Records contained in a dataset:
◆ ◆ ◆
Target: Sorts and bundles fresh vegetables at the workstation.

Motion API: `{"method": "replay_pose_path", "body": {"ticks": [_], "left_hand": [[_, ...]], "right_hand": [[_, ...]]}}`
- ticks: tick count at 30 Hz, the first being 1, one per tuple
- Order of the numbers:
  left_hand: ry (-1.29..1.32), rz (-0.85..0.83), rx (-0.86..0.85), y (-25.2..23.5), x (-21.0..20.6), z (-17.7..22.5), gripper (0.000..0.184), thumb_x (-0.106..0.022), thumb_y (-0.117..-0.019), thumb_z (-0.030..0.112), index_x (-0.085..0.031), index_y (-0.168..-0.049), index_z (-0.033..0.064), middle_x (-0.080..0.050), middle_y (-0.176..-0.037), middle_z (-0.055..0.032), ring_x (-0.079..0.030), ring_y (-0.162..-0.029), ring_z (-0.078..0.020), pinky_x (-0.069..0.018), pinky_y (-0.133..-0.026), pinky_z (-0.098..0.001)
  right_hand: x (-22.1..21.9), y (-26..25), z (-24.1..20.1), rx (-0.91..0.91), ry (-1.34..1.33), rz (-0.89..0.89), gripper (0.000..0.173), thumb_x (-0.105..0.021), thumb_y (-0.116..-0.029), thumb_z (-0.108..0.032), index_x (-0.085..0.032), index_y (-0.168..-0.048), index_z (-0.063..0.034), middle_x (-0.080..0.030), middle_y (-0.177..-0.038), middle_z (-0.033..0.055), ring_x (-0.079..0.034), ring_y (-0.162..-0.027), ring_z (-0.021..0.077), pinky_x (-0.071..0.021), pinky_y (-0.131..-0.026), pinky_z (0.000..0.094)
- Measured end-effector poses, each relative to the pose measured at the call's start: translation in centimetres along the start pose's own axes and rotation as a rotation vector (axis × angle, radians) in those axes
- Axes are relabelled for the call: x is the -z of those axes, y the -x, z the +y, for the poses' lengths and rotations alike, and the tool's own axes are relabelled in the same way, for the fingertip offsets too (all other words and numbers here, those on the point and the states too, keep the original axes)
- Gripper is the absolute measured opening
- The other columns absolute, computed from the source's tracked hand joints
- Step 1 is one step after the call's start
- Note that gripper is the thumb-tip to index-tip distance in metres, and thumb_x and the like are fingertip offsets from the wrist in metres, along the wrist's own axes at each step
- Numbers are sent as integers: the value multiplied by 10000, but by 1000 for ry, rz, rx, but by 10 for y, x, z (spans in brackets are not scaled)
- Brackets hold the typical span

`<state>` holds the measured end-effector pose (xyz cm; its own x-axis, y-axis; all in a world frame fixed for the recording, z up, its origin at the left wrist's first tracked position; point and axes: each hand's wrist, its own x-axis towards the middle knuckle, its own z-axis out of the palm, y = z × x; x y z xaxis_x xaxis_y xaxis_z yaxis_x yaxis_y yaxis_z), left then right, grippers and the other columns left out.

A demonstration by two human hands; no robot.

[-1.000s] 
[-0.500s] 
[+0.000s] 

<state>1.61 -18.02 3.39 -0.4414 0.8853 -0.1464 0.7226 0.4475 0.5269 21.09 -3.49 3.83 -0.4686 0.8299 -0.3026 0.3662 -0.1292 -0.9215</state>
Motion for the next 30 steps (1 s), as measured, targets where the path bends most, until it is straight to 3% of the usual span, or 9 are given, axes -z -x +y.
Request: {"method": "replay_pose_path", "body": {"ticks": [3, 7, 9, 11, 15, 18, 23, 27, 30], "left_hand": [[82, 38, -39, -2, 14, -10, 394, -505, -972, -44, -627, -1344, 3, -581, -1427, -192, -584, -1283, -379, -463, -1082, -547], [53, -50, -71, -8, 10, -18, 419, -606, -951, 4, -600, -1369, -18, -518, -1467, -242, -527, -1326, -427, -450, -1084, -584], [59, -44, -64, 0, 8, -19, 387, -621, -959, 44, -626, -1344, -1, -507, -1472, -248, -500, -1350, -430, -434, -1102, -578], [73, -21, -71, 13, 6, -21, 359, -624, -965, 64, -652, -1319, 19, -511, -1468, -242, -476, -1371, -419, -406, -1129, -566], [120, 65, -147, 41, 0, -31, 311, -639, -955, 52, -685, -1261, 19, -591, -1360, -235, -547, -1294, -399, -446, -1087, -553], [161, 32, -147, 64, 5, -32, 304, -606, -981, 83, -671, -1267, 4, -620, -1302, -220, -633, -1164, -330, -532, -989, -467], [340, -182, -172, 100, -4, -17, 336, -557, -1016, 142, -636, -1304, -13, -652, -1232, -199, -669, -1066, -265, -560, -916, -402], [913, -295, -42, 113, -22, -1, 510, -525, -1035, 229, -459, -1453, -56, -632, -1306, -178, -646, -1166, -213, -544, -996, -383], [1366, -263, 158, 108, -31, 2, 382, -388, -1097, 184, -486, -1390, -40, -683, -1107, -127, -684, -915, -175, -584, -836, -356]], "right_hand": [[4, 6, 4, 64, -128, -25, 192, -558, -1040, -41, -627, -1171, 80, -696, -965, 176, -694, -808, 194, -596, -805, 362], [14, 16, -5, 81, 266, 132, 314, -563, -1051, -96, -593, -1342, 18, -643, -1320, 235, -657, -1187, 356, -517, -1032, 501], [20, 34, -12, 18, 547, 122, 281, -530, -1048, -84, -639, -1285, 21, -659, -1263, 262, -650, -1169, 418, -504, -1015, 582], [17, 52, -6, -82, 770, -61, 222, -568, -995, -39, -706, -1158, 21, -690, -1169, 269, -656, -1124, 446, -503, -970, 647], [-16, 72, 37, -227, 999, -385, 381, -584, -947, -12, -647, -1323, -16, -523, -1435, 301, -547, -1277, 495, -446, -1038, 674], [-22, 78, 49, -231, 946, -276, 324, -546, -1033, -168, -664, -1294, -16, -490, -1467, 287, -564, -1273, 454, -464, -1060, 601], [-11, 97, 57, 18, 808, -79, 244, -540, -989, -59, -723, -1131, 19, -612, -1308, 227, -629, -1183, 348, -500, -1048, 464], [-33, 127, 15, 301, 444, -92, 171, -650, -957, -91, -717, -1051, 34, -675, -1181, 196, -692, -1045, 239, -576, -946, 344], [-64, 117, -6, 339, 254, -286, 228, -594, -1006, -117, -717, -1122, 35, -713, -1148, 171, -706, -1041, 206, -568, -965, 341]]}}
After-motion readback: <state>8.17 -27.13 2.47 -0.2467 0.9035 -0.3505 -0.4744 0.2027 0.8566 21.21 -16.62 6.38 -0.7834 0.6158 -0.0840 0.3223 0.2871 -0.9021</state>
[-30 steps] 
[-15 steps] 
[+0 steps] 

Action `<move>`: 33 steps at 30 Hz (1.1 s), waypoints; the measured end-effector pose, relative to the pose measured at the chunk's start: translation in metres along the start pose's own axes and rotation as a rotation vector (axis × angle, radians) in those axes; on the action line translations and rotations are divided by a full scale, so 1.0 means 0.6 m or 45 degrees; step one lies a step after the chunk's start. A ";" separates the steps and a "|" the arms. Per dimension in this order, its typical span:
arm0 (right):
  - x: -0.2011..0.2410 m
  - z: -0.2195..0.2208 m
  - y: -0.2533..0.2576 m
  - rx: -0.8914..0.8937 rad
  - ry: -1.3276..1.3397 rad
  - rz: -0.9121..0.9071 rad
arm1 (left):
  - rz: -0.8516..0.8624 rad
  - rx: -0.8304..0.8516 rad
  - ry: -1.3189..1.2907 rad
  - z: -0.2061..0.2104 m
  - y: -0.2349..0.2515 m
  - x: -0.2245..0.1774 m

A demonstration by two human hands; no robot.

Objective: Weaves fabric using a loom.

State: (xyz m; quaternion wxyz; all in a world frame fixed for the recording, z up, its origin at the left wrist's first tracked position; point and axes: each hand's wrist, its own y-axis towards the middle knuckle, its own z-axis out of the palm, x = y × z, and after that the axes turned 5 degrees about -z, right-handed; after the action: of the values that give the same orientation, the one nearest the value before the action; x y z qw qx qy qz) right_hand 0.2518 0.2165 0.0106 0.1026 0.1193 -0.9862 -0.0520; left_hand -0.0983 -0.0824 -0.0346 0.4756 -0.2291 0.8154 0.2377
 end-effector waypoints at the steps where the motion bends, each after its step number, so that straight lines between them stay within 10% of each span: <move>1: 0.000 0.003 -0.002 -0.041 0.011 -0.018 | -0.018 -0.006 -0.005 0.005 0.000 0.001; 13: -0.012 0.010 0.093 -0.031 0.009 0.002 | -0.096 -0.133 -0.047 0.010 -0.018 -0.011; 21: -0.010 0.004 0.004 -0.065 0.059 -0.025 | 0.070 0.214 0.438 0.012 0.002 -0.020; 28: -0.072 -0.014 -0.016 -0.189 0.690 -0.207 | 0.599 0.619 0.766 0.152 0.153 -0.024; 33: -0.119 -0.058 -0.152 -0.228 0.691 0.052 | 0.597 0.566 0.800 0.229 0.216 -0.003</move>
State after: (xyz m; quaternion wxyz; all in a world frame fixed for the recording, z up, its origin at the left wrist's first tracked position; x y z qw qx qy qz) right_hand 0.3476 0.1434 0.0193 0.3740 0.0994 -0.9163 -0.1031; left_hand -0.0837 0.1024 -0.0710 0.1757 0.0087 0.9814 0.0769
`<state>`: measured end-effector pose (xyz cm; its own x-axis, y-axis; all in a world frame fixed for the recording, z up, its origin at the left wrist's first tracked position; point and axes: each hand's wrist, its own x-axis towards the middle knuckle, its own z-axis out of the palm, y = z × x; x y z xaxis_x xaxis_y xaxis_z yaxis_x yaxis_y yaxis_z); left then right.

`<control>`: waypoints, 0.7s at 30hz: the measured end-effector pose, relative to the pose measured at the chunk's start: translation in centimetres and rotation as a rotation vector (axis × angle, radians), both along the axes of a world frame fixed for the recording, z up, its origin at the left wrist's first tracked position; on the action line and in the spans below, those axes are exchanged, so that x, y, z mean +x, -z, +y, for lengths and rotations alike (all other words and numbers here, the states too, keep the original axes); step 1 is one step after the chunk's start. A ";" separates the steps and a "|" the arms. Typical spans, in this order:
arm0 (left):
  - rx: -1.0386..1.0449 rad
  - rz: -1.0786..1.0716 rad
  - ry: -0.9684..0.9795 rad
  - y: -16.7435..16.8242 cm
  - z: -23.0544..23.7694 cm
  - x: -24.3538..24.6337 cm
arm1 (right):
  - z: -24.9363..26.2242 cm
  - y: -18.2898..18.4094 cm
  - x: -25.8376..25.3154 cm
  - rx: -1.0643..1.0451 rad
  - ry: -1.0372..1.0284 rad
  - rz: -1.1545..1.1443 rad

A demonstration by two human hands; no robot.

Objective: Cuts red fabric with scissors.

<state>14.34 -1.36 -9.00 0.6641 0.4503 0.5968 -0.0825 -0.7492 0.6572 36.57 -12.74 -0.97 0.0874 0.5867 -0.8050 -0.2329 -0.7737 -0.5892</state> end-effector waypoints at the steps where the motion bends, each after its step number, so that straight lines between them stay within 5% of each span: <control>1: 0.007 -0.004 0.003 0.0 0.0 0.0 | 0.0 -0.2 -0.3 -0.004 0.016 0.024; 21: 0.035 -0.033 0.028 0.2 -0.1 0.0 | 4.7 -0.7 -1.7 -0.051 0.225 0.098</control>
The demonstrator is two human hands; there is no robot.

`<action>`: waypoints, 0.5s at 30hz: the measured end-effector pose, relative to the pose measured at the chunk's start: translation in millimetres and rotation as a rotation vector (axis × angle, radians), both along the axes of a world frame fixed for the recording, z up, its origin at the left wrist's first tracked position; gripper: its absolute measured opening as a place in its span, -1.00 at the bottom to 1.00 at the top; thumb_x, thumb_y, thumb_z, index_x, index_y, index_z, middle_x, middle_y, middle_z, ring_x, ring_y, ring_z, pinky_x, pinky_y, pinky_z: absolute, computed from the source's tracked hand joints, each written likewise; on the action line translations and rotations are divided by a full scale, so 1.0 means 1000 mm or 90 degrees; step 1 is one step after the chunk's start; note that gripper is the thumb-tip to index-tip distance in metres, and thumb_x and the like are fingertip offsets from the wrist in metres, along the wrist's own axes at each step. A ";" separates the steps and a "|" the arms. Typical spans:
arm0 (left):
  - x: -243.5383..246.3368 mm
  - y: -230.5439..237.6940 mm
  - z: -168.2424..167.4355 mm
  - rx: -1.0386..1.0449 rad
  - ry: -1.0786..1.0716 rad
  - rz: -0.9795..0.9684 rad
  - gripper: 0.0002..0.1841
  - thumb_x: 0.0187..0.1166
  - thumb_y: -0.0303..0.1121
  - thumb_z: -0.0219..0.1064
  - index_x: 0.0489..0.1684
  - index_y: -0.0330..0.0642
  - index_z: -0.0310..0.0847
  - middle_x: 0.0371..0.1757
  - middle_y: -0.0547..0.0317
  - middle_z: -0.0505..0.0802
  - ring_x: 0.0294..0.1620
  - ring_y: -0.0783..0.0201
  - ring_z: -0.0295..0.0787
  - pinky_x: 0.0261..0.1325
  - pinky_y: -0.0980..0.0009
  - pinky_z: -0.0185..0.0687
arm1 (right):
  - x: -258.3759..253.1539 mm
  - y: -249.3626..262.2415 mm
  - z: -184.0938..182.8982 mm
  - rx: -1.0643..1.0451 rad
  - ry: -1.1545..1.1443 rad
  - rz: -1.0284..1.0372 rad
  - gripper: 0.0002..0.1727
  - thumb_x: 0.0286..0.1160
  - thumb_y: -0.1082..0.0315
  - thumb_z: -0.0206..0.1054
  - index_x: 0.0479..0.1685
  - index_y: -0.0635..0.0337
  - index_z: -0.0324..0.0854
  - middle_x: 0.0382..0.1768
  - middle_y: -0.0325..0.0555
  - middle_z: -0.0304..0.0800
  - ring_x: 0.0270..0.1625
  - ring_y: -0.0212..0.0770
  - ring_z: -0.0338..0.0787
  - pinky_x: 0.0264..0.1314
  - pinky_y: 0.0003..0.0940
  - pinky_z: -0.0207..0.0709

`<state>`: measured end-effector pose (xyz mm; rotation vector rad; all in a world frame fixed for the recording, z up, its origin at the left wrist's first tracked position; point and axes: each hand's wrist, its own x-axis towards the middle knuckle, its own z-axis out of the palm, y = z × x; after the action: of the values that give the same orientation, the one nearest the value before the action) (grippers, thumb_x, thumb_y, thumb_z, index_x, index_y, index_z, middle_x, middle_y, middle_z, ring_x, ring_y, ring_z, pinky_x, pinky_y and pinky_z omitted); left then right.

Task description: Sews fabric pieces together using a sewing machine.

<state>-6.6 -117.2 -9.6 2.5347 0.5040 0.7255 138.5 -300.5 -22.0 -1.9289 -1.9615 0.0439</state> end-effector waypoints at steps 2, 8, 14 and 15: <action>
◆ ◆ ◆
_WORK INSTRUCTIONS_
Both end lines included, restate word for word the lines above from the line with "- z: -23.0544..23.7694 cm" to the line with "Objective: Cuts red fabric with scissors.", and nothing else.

_TASK RESULT_
  - z: -23.0544..23.7694 cm
  - x: -24.3538..24.6337 cm
arm1 (right):
  - z: -24.9363..26.2242 cm
  - y: -18.2898..18.4094 cm
  - x: -25.8376..25.3154 cm
  - rx: -1.0643..1.0451 rad
  - ry: -1.0372..1.0284 rad
  - rz: -1.1545..1.1443 rad

A demonstration by two human hands; no robot.

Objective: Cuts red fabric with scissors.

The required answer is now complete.